[ClusterLabs] Antw: [EXT] Postgres Cluster PAF problems

Wed Jun 30 08:17:35 EDT 2021

>>> damiano giuliani <damianogiuliani87 at gmail.com> schrieb am 30.06.2021 um 13:44
in Nachricht
<CAG=zYNNe=azZaLEhe3JzKaHnSEv88Nr+yEo0m06hLjL4L11PCA at mail.gmail.com>:
> Hi Guys,
> 
> sorry for bothering, unfortunally i was called for an issue related to a
> cluster i did months ago which was fully functional till last saturday.
> 
> looks some applications lost connection to the master losing some
> update/insert.
> 
> i found the cause into the logs, the psqld-monitor went timeout after
> 10000ms and the master resource been demote, the instance stopped and then
> promoted to master again, generating few seconds of disservices (no master
> during the described process)

Well, I think YOU have to find out why the monitor timed out.
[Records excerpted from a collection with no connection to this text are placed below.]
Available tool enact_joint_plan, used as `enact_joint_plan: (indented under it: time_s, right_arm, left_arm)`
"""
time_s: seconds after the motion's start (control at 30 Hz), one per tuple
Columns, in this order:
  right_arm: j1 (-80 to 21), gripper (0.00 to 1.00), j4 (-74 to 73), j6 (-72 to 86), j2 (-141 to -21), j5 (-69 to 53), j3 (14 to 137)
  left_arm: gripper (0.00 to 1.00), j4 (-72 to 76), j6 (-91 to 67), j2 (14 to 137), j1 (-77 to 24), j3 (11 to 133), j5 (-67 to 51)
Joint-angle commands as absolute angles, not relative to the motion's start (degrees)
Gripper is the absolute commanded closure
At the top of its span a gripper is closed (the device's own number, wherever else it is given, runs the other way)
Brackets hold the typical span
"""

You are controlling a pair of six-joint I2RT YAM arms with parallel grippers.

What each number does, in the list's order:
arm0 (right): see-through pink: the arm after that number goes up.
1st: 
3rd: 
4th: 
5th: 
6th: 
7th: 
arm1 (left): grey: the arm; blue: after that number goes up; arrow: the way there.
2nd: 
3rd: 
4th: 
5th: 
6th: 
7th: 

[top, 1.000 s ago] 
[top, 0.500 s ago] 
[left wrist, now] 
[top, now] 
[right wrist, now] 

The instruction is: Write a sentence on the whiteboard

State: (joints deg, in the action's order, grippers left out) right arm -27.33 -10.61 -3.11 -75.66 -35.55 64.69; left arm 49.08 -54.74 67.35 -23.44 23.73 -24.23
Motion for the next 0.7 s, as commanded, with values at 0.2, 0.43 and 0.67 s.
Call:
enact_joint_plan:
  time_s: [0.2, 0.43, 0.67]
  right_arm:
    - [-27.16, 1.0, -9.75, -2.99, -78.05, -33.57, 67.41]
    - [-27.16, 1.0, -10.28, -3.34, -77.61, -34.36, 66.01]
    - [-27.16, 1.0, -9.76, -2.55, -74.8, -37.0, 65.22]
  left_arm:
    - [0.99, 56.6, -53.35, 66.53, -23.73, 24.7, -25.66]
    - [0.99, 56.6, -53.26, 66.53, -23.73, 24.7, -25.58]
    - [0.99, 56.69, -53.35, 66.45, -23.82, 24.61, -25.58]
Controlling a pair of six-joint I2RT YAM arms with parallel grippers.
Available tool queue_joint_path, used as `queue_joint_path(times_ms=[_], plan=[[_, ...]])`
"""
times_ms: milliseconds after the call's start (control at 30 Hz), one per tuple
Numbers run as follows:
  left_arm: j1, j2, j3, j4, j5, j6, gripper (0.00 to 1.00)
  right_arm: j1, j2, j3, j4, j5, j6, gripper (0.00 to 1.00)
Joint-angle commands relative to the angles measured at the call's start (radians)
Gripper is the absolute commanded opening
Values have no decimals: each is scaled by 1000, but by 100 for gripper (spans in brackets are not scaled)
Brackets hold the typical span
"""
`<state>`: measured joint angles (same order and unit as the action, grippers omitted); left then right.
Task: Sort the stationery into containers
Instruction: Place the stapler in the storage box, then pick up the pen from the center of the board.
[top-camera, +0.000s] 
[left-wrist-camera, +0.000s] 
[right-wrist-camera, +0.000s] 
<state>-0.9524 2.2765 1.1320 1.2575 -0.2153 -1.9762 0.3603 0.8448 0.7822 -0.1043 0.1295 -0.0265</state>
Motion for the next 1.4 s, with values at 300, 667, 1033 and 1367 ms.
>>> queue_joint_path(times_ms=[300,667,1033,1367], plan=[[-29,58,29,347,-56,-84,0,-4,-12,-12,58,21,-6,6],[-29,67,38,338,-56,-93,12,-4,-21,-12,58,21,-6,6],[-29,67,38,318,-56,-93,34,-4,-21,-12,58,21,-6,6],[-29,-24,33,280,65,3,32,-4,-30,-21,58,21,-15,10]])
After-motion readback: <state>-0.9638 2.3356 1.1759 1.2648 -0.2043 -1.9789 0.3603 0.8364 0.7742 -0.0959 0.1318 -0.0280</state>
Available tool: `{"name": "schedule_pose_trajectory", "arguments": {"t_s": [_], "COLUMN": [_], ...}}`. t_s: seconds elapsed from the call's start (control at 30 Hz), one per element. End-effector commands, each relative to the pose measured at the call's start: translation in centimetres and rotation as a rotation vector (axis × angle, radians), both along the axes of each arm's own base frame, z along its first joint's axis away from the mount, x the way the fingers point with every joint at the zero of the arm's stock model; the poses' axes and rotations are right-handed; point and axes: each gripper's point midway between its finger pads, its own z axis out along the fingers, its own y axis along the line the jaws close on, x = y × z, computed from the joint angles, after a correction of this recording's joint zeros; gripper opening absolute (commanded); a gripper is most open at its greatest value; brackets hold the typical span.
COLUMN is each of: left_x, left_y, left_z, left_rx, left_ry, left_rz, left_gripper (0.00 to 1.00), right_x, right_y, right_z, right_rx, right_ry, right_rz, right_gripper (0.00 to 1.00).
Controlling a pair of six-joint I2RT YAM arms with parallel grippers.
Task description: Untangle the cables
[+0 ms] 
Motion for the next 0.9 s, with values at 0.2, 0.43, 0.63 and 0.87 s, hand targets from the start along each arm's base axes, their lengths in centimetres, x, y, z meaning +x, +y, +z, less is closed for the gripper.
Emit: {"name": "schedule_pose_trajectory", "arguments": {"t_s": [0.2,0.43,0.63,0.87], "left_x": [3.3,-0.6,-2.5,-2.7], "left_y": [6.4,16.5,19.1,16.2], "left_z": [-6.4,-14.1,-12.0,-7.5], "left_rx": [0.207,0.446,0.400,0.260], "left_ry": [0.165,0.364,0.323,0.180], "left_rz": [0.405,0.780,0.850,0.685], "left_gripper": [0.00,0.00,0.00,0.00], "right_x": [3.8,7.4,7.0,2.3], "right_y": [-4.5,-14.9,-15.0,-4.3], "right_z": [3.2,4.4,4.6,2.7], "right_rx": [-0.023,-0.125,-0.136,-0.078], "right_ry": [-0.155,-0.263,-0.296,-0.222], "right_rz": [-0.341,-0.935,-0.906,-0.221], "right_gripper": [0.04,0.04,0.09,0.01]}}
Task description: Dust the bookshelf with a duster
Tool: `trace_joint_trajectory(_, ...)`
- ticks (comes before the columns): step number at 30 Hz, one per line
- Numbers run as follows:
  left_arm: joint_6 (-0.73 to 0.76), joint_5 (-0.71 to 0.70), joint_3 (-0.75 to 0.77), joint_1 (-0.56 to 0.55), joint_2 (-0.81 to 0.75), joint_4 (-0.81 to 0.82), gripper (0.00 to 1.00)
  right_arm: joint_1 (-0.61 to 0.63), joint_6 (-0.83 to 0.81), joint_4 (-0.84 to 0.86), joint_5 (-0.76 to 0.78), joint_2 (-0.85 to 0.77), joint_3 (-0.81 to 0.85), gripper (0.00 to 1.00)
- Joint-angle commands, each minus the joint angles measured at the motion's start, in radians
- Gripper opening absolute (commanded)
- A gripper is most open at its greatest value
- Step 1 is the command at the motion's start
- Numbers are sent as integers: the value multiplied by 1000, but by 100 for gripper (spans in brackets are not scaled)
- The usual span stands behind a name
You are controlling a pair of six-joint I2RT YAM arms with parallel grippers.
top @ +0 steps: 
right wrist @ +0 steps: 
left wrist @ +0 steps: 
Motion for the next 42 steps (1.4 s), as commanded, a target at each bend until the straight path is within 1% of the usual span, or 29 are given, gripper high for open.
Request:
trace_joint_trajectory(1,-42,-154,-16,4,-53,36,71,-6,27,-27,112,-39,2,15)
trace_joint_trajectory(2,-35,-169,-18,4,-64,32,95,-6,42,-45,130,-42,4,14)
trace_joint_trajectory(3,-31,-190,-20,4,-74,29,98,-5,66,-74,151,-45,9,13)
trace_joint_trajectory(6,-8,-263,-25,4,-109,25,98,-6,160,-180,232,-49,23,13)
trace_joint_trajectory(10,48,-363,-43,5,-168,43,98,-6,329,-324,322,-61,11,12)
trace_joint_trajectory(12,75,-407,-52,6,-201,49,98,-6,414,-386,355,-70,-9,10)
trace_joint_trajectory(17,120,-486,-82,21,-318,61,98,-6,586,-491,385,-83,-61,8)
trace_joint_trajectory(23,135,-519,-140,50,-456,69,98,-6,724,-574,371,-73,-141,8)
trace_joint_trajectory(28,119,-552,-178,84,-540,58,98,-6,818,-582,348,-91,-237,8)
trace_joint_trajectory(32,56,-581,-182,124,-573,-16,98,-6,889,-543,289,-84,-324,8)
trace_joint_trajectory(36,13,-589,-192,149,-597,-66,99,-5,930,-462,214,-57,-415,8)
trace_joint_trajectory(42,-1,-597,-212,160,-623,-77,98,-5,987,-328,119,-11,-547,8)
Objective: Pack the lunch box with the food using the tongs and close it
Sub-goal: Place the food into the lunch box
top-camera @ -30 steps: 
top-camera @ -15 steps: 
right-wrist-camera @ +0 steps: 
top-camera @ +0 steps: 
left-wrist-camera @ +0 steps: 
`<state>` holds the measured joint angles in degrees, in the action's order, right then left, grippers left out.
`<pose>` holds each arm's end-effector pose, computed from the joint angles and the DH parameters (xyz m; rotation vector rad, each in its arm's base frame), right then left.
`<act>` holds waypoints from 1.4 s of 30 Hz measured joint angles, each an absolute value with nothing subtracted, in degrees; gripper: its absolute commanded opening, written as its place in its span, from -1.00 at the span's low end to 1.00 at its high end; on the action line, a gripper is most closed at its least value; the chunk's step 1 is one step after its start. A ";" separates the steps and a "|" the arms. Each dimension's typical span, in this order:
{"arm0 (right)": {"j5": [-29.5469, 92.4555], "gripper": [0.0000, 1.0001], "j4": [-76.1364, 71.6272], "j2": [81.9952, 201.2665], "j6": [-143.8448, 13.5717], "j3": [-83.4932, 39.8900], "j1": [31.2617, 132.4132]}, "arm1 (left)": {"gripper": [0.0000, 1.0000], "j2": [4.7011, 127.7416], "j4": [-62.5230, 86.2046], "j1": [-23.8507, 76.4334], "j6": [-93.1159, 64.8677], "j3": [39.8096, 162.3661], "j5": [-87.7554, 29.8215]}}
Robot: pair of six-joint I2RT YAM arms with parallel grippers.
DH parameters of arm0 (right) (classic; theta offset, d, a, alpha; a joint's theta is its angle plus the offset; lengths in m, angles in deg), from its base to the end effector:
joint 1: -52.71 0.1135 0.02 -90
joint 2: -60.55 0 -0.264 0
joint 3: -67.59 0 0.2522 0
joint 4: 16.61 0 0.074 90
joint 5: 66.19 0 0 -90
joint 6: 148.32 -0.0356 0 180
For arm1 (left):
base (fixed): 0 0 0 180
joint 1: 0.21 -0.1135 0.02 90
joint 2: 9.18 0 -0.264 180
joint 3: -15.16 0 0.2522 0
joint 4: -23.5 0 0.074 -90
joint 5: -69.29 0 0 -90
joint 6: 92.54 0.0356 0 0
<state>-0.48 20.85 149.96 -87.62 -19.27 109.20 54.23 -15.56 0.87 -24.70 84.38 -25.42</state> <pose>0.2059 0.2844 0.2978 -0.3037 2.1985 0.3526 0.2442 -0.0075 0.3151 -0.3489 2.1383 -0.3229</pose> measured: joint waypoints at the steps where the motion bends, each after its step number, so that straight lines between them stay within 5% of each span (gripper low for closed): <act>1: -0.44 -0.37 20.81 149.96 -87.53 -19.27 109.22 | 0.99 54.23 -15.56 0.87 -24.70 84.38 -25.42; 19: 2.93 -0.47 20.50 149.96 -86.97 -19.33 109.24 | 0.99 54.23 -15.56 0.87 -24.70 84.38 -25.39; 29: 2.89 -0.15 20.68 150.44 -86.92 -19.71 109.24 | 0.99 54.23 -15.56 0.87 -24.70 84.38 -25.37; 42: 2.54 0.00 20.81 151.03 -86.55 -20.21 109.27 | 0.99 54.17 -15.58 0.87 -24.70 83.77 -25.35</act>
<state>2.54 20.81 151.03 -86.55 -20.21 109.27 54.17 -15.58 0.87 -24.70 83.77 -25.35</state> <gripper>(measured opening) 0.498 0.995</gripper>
Maybe the disks being used were too busy, maybe the memory was tight, ...
WE don't know.

> 
> i noticed a redundant info:
> Update score of "ltaoperdbsXX" from 990 to 1000 because of a change in the
> replication lag
> seems some kind of network lag?
> 
> the network should be 10gbs where both corosync and prod network insist.
> netkwork bonding on all of the nodes.
> PAF version resource-agents-paf-2.3.0-1.rhel7.noarch
> Postgres psql (13.1)
> pacemaker-1.1.23-1.el7.x86_64
> pcs-0.9.169-3.el7.centos.x86_64
> 
> i attached the log could be useful to dig further.
> Can some guys point me on the right direction, should be really appreciate.
> 
> thanks for the support
> Pepe